I seldom use slow cookers. I am thinking the last time I used one was probably nearly two years ago. Part of it is just that I'm not in the habit, I guess, and never have been. One tends to use the old and familiar cooking methods--at least I do. But slow cookers are also a problem in that I tend these days to cook fast/last minute meals.

 

Of course, I hear a lot about slow cookers from people who tell me about the wonders of slow cookers as if they were imparting some sort of strange, magical, unknown wisdom. I get a bit tired of this--yes, I know they exist. (I am talking about people here I know in daily life. I don't mind AW.org conversations about slow cooker meals or the neat vintage slow cooker someone found.)

 

I've never used a pressure cooker, but it's on my "someday" list...

 




This post was last edited 10/01/2017 at 16:53
Post# 960094 , Reply# 23   10/1/2017 at 19:05 by Gyrafoam (Roanoke, VA)        

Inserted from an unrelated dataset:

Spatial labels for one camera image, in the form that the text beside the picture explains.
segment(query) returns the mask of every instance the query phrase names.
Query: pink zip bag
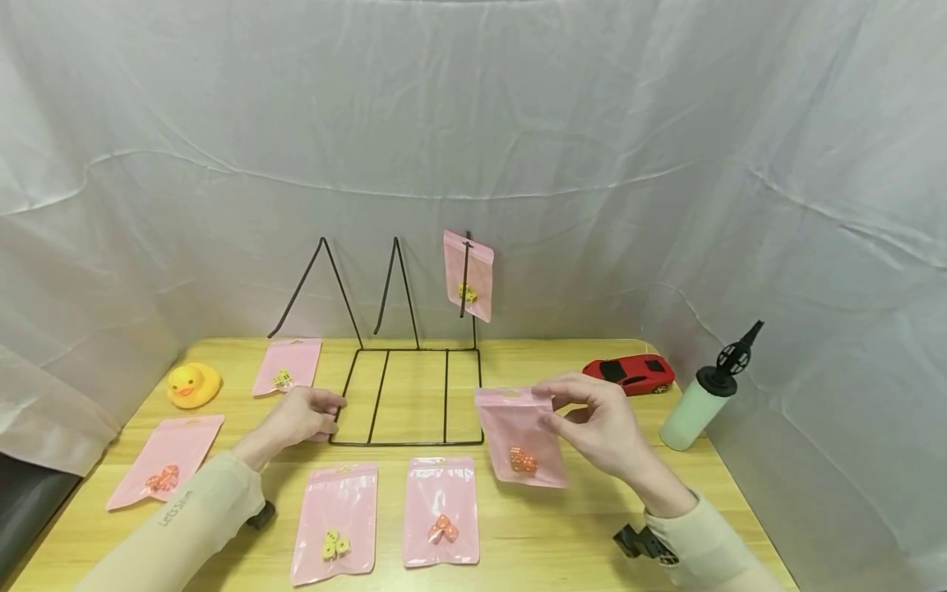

The newest one I have has a lid that clamps-down for travel. A very useful feature when you bring the soup.
However, this unit runs HOT.

Since I have noticed it I have heard a number of people with this model who are having the same experience.
I think I prefer a model with more moderate "keep warm" heat.

Would a more expensive model made a difference?


Post# 960095 , Reply# 24   10/1/2017 at 19:07 by kimball455 (Cape May, NJ)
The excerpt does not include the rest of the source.